» Work to be completed
Return the lines below that contain the word "cable".

□ □ □

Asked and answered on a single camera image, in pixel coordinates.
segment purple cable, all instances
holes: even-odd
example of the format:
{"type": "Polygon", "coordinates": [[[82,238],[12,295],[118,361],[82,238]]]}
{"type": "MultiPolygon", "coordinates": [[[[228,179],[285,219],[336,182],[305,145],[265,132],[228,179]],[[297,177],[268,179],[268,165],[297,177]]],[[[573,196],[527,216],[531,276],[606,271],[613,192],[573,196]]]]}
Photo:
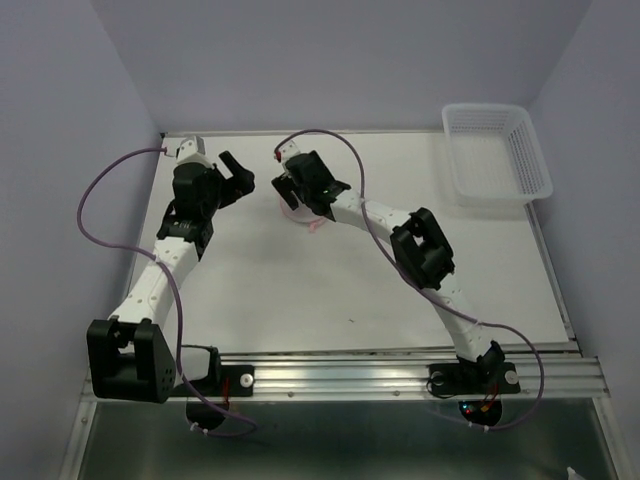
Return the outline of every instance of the purple cable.
{"type": "MultiPolygon", "coordinates": [[[[275,148],[275,152],[277,155],[278,150],[280,149],[280,147],[282,147],[285,143],[290,142],[291,140],[293,140],[296,137],[299,137],[301,135],[306,135],[308,133],[321,133],[324,135],[329,135],[331,137],[337,138],[338,140],[340,140],[342,143],[344,143],[349,150],[351,150],[351,153],[353,153],[353,156],[356,159],[356,162],[358,162],[358,168],[360,169],[360,198],[362,199],[362,218],[364,219],[364,223],[367,227],[367,230],[369,231],[369,234],[371,235],[371,238],[373,239],[374,243],[376,244],[376,246],[378,247],[378,249],[380,250],[380,252],[382,252],[382,254],[384,255],[384,257],[387,259],[387,261],[393,266],[393,268],[396,269],[396,271],[400,274],[400,277],[411,287],[413,288],[416,292],[418,292],[420,295],[422,295],[424,298],[426,298],[429,302],[431,302],[431,304],[433,304],[434,306],[437,306],[443,310],[446,310],[447,312],[463,319],[466,320],[469,323],[472,323],[474,325],[482,325],[485,327],[489,327],[489,328],[498,328],[498,329],[502,329],[502,330],[508,330],[509,332],[514,333],[515,335],[517,335],[518,337],[520,337],[522,339],[522,341],[524,341],[524,343],[527,344],[527,346],[529,347],[529,349],[531,349],[531,352],[533,353],[533,355],[536,358],[536,361],[538,362],[538,368],[540,369],[540,388],[538,389],[538,395],[536,396],[535,401],[533,402],[532,407],[521,417],[519,417],[518,419],[506,423],[504,425],[498,425],[498,426],[494,426],[494,427],[488,427],[488,430],[492,430],[492,431],[497,431],[497,430],[506,430],[508,428],[512,428],[515,427],[516,425],[521,424],[522,422],[524,422],[525,420],[527,420],[528,418],[530,418],[535,411],[538,409],[538,407],[540,406],[540,402],[542,400],[542,395],[544,394],[544,381],[545,381],[545,374],[544,374],[544,365],[542,363],[542,357],[540,356],[540,352],[538,352],[538,350],[536,349],[536,347],[533,345],[533,343],[531,343],[531,341],[525,337],[525,335],[523,333],[521,333],[519,330],[510,327],[509,325],[503,325],[501,323],[487,323],[487,322],[481,322],[480,320],[473,318],[469,315],[466,315],[462,312],[457,311],[456,309],[450,307],[449,305],[443,303],[440,301],[439,298],[437,298],[435,295],[433,295],[431,292],[427,291],[427,290],[422,290],[420,288],[418,288],[409,277],[407,277],[407,275],[405,275],[405,273],[400,269],[400,267],[398,267],[398,265],[396,264],[394,258],[389,254],[389,252],[387,251],[387,249],[384,247],[384,245],[382,244],[382,242],[380,241],[380,239],[378,238],[378,236],[375,234],[375,231],[373,229],[373,225],[371,223],[371,220],[369,219],[369,215],[367,214],[367,209],[365,207],[365,202],[366,202],[366,198],[365,198],[365,175],[364,175],[364,164],[362,163],[362,158],[360,158],[360,154],[358,154],[358,151],[355,149],[355,147],[351,144],[351,142],[349,142],[349,140],[347,140],[346,138],[344,138],[342,135],[332,132],[330,130],[324,130],[321,128],[310,128],[310,129],[306,129],[306,130],[300,130],[299,132],[293,133],[291,135],[289,135],[287,138],[285,138],[284,140],[282,140],[280,143],[278,143],[278,145],[275,148]]],[[[433,412],[431,411],[431,413],[446,418],[447,420],[451,420],[451,421],[455,421],[458,423],[463,423],[463,424],[467,424],[467,422],[463,421],[463,420],[458,420],[452,417],[449,417],[447,415],[442,415],[440,413],[437,412],[433,412]]]]}
{"type": "MultiPolygon", "coordinates": [[[[143,255],[143,256],[147,257],[149,260],[151,260],[153,262],[156,262],[156,256],[152,252],[150,252],[148,250],[145,250],[144,248],[140,248],[140,247],[134,247],[134,246],[130,246],[130,245],[123,245],[123,244],[119,244],[119,243],[112,243],[112,242],[106,242],[104,240],[100,240],[99,238],[94,237],[92,234],[90,234],[87,231],[87,229],[84,227],[84,224],[82,223],[82,211],[84,210],[84,205],[87,202],[87,199],[89,198],[89,195],[91,194],[93,189],[96,187],[96,185],[98,185],[98,183],[100,183],[100,181],[111,170],[113,170],[115,167],[120,165],[125,160],[128,160],[131,157],[135,157],[136,155],[140,155],[142,153],[152,153],[152,152],[167,153],[167,149],[166,148],[143,148],[141,150],[133,151],[131,153],[128,153],[128,154],[120,157],[115,162],[113,162],[111,165],[109,165],[107,168],[105,168],[102,172],[100,172],[100,174],[87,187],[87,190],[82,194],[82,198],[80,199],[80,203],[78,204],[78,211],[76,212],[76,223],[78,224],[78,229],[80,230],[80,233],[82,233],[82,235],[84,235],[90,242],[93,242],[96,245],[100,245],[101,247],[105,247],[105,248],[116,248],[118,250],[125,250],[125,251],[128,251],[128,252],[135,252],[135,253],[138,253],[140,255],[143,255]]],[[[202,403],[204,403],[207,407],[209,407],[212,410],[220,413],[221,415],[224,415],[225,417],[230,417],[230,418],[233,418],[235,420],[239,420],[239,421],[241,421],[243,423],[246,423],[246,424],[248,424],[250,426],[250,428],[248,430],[246,430],[244,432],[237,432],[237,433],[209,432],[206,429],[200,428],[195,423],[190,424],[191,425],[191,429],[196,430],[196,431],[198,431],[200,433],[203,433],[204,435],[207,435],[209,437],[224,437],[224,438],[241,437],[241,436],[248,435],[250,433],[255,432],[257,430],[257,428],[258,428],[258,424],[255,421],[253,421],[252,419],[250,419],[248,417],[245,417],[244,415],[240,415],[240,414],[237,414],[237,413],[229,412],[228,410],[220,408],[215,403],[209,401],[204,395],[202,395],[198,391],[198,389],[196,389],[193,386],[193,384],[189,381],[189,379],[185,376],[184,372],[182,371],[182,334],[183,334],[183,331],[184,331],[184,314],[183,314],[183,309],[182,309],[182,299],[180,298],[180,289],[178,288],[178,284],[176,283],[175,278],[173,278],[173,275],[171,274],[171,270],[169,270],[169,267],[167,267],[162,262],[157,262],[157,265],[162,269],[164,274],[167,276],[167,281],[169,282],[169,287],[171,288],[171,292],[173,293],[173,297],[174,297],[175,302],[176,302],[176,312],[178,314],[178,335],[177,335],[178,338],[177,338],[177,345],[176,345],[176,370],[177,370],[178,374],[180,375],[180,377],[182,378],[182,381],[183,381],[184,385],[187,387],[187,390],[189,390],[189,392],[191,392],[193,394],[194,397],[196,397],[198,400],[200,400],[202,403]]]]}

□ □ □

» Answer section
segment purple cable, all instances
Return the outline of every instance of the purple cable.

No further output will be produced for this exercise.